▶ _What is being asked_:
Please copy, exactly as they appear below, the lines from the one containing "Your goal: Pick" through the one containing "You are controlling".

>>>>>

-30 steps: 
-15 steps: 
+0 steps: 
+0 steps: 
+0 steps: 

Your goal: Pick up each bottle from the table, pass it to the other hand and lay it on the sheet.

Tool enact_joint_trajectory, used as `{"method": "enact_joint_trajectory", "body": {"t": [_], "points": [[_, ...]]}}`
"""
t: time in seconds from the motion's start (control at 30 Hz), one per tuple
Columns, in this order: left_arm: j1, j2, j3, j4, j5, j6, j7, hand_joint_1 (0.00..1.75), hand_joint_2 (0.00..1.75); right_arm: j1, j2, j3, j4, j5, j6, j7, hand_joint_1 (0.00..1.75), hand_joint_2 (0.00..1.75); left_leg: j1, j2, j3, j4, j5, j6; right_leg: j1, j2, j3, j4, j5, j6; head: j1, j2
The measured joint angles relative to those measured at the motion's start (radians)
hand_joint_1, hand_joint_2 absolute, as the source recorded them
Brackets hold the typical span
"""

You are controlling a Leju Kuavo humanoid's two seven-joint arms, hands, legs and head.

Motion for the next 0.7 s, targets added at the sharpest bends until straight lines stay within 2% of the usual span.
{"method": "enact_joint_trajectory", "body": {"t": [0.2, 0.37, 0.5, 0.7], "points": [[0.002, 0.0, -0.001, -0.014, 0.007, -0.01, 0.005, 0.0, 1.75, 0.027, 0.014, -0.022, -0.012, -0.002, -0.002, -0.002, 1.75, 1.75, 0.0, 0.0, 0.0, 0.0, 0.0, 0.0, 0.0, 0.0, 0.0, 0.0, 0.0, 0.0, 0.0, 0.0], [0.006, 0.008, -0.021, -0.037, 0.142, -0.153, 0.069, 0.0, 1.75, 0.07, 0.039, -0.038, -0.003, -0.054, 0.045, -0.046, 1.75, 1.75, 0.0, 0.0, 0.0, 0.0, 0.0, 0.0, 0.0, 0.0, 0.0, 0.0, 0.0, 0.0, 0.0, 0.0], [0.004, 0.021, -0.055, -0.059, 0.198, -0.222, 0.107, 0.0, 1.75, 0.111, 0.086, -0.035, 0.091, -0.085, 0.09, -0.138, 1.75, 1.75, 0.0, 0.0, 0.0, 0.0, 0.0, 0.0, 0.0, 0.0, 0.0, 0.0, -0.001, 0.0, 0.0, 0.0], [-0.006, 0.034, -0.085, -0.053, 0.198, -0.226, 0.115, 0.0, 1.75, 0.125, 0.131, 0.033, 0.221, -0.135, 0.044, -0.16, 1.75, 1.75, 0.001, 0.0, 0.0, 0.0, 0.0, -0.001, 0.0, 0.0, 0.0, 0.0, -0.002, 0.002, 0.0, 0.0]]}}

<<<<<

▶ _Answer to this problem_:
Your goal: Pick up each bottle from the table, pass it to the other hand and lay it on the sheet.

Tool enact_joint_trajectory, used as `{"method": "enact_joint_trajectory", "body": {"t": [_], "points": [[_, ...]]}}`
"""
t: time in seconds from the motion's start (control at 30 Hz), one per tuple
Columns, in this order: left_arm: j1, j2, j3, j4, j5, j6, j7, hand_joint_1 (0.00..1.75), hand_joint_2 (0.00..1.75); right_arm: j1, j2, j3, j4, j5, j6, j7, hand_joint_1 (0.00..1.75), hand_joint_2 (0.00..1.75); left_leg: j1, j2, j3, j4, j5, j6; right_leg: j1, j2, j3, j4, j5, j6; head: j1, j2
The measured joint angles relative to those measured at the motion's start (radians)
hand_joint_1, hand_joint_2 absolute, as the source recorded them
Brackets hold the typical span
"""

You are controlling a Leju Kuavo humanoid's two seven-joint arms, hands, legs and head.

The requested output is complete.